Pics are lookin great bri. That lizard in the park looks awesome.


----------



## jdcarrel (May 14, 2006)

very nice pics.  What kind of camera are you using?


----------



## xgrafcorex (May 15, 2006)

thanks manny...i guess you are talking about the first one?  the patern makes me think of a snake.  theres lots of crazy lizards around here..but they don't like close ups   as soon as i get close enough to get a good pic, they usually move a little farther..even when i was already where i would stand..just raising the camera and pointing it at them would freak them out a little.  




			
				kornordie said:
			
		

> very nice pics.  What kind of camera are you using?


thanks.  its a canon rebel xt, with an 18-55mm lens.


----------



## xgrafcorex (May 17, 2006)

ha was just talking about molting gbbs and i came home to this


----------



## smof (May 18, 2006)

Ooh, shiny new


----------



## xgrafcorex (May 20, 2006)

took a few pics while cleaning and feeding today.  
1. n vulpinus 1"  unsexed 

2. c cyaneopubescens 1.25" unsexed  eating a cricket.  taken outside, but none came out as good as i hoped.  was also kinda breezy which the t wasn't very happy about.  so the "shoot" got cut short.  

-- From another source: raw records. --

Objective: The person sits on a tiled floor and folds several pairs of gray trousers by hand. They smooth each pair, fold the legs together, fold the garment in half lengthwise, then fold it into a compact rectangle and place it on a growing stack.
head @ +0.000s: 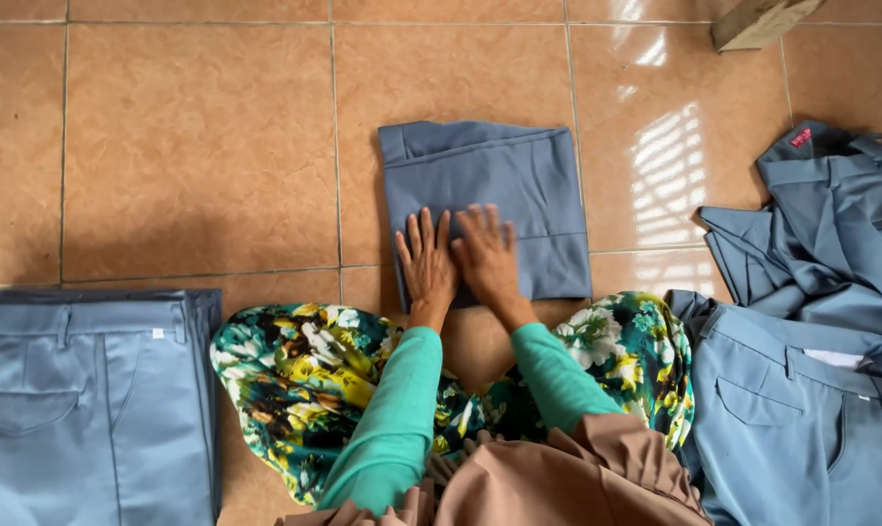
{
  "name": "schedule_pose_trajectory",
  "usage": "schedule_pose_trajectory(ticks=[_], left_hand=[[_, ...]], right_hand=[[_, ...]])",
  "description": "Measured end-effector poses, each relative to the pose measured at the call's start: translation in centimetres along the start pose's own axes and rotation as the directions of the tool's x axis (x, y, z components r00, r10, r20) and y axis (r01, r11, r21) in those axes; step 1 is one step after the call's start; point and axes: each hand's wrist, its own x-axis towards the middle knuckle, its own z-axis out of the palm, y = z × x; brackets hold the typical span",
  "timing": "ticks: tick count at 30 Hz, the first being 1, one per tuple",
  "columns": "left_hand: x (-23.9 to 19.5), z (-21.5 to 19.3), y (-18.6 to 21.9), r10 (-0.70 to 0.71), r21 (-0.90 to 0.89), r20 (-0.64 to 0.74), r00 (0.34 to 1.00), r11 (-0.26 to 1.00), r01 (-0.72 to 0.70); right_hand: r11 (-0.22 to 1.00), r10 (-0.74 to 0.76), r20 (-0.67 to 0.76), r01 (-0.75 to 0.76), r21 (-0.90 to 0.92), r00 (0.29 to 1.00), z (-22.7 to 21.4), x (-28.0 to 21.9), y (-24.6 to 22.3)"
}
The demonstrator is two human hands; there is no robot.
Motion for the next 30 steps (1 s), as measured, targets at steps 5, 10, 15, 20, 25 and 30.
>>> schedule_pose_trajectory(ticks=[5, 10, 15, 20, 25, 30], left_hand=[[0.0, 0.7, -1.1, -0.082, 0.173, 0.185, 0.979, 0.984, 0.050], [-0.3, 1.2, -1.1, -0.092, 0.206, 0.069, 0.993, 0.976, 0.076], [-0.2, 1.6, -0.7, -0.084, 0.237, 0.023, 0.996, 0.968, 0.077], [-0.1, 1.8, -0.5, -0.075, 0.288, -0.009, 0.997, 0.955, 0.074], [-0.1, 2.1, -0.5, -0.070, 0.289, -0.008, 0.998, 0.955, 0.069], [0.0, 2.2, -0.6, -0.075, 0.268, -0.016, 0.997, 0.960, 0.076]], right_hand=[[0.987, -0.154, 0.088, 0.157, -0.031, 0.984, 2.8, 2.0, 1.0], [0.988, 0.106, 0.195, -0.082, -0.130, 0.975, -0.2, 6.3, 10.9], [0.930, 0.366, 0.394, -0.348, -0.118, 0.843, -0.5, 9.0, 13.9], [1.000, 0.002, 0.402, 0.005, -0.015, 0.915, 2.0, 9.4, 10.0], [0.985, 0.172, 0.449, -0.161, -0.064, 0.877, 1.9, 12.4, 16.5], [0.955, 0.290, 0.456, -0.289, -0.075, 0.841, 0.3, 12.5, 16.2]])
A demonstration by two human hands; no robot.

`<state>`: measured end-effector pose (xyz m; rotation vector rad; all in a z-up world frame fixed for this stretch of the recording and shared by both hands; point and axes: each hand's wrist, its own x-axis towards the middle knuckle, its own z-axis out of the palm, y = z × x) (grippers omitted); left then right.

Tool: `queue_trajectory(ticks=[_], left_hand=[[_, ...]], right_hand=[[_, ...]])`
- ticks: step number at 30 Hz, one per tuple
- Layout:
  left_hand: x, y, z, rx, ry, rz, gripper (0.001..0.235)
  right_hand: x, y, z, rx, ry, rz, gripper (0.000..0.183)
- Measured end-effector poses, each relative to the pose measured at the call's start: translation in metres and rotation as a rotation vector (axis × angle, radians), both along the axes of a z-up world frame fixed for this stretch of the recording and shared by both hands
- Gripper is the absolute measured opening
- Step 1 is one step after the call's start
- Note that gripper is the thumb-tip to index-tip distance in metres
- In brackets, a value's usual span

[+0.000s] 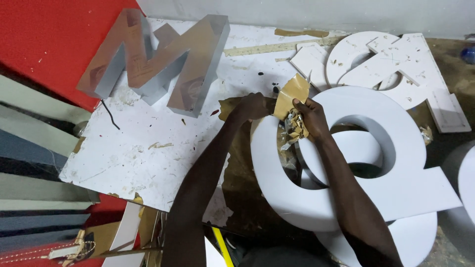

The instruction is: The person is peeling protective film from large 3D letters and arranging them on a workbench in a sign shop.

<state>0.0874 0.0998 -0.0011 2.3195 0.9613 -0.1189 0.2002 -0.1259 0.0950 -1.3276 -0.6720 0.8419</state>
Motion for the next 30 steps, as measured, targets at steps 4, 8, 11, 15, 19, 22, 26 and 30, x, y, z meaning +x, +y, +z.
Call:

3.  b vagans exuvium  i had previously thought my vagans was a male because i couldn't see anything..but i tried the flightlight through paper towl trick and this is what i saw  

4. a versicolor 1.25" unsexed just hanging out waiting for me to drop a cricket in.  i just open the top and drop one in right one top of it...and the t catches them instantly.

5. thought this was funny...my gbb before its last molt...looks like it stepped in gum or something   but i think its a piece of the subtrate sticking up under the webbing.


----------



## P. Novak (May 20, 2006)

Very nice collection!! 

Im curious can you go into more detail with the flashlight thing, i wanna give it a try. thanks


----------



## xgrafcorex (May 21, 2006)

thanks..well i read about it recently on the boards here.  i folded up a paper towel to cut down the light so i could look at it, and put the molt over that (kinda like one of those light tables architects use) the light shines through the paper towel and the molt, which makes the spermathecae more visible.  it helps a lot with smaller exuviums.  the b vagans exuvium in the picture has a 2.5" leg span.  tried with some other small molts but they were a little twisted or just torn up and couldn't get a good view.  

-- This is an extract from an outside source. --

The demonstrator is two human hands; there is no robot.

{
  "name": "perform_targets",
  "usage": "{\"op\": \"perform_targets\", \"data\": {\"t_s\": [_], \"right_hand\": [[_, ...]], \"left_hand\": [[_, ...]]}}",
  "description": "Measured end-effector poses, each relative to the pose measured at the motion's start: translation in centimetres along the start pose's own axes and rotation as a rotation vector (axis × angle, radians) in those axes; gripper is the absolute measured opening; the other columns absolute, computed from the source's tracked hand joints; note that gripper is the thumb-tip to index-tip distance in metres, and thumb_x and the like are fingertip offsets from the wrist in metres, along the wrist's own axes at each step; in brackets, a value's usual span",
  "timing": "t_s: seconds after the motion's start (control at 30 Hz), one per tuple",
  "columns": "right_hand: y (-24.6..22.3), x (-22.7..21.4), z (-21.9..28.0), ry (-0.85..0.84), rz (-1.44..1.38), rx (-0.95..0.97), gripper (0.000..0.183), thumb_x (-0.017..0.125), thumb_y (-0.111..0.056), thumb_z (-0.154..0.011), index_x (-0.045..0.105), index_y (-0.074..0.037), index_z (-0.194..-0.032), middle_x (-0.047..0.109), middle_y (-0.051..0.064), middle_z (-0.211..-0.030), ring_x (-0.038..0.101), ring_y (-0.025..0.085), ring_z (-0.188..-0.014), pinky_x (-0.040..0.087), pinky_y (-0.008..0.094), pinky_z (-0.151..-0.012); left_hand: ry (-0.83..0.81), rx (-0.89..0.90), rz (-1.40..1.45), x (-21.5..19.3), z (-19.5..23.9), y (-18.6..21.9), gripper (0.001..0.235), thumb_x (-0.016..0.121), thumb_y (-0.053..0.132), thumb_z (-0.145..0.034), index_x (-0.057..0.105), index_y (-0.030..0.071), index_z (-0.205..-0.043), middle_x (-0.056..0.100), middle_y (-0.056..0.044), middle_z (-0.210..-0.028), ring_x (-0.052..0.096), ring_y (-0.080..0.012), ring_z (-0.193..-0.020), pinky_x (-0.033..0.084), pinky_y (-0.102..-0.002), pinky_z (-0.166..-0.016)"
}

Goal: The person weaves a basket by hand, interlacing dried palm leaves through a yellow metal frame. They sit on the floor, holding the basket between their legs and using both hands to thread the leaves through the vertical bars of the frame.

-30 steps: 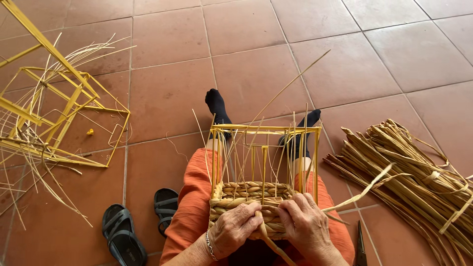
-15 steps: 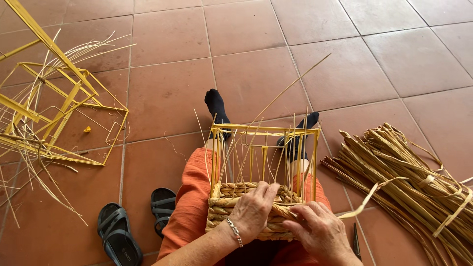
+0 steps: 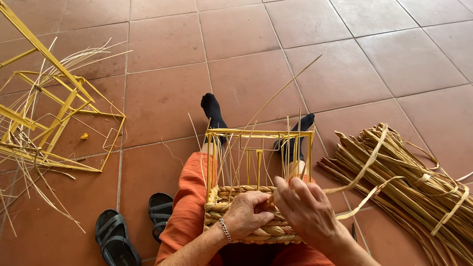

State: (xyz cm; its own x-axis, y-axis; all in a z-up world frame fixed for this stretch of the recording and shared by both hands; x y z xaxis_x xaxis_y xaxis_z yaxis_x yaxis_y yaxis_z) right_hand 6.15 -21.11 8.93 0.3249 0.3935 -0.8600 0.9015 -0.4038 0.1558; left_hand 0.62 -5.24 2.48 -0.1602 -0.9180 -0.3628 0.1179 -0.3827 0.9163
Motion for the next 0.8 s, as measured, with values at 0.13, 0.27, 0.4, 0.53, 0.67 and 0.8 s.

ps. to answer your ? in your pic thread, the vagans is now about 3.5" and was a little confused by the second half of the ?..is it a reference to them being possible cross bred sp?  i have seen this mentioned here and there but haven't seen anything "official" about it.


----------



## Gesticulator (May 21, 2006)

xgrafcorex said:
			
		

> thanks.  i'm not sure yet..once i can get the molt out of there i should be able to figure it out.  there are no hooks or bulbs so far though.


Nice photos!!! Love the backyard "squatters". BTW, you won't find hooks on the P irminia,as they don't have any when mature. The sexual dimorphism among the species is veyr apparant, with the males being much more "faded", and IMO have a more feathery appearance.
Here's a a shot of one of my "couples" the male is on the left.


----------



## Gigas (May 21, 2006)

Have you goten a resultfronm the mating?
How good is the vision of your irminia? im just curious, some people say theres see them coming from across the room


----------



## tarsier (May 21, 2006)

very very nice collection


----------



## smof (May 21, 2006)

Nice pics. Your GBB looks like mine did when I got it, so it might be about a moult behind. But it's bigger. Crazy


----------



## P. Novak (May 21, 2006)

xgrafcorex said:
			
		

> thanks..well i read about it recently on the boards here.  i folded up a paper towel to cut down the light so i could look at it, and put the molt over that (kinda like one of those light tables architects use) the light shines through the paper towel and the molt, which makes the spermathecae more visible.  it helps a lot with smaller exuviums.  the b vagans exuvium in the picture has a 2.5" leg span.  tried with some other small molts but they were a little twisted or just torn up and couldn't get a good view.
> 
> ps. to answer your ? in your pic thread, the vagans is now about 3.5" and was a little confused by the second half of the ?..is it a reference to them being possible cross bred sp?  i have seen this mentioned here and there but haven't seen anything "official" about it.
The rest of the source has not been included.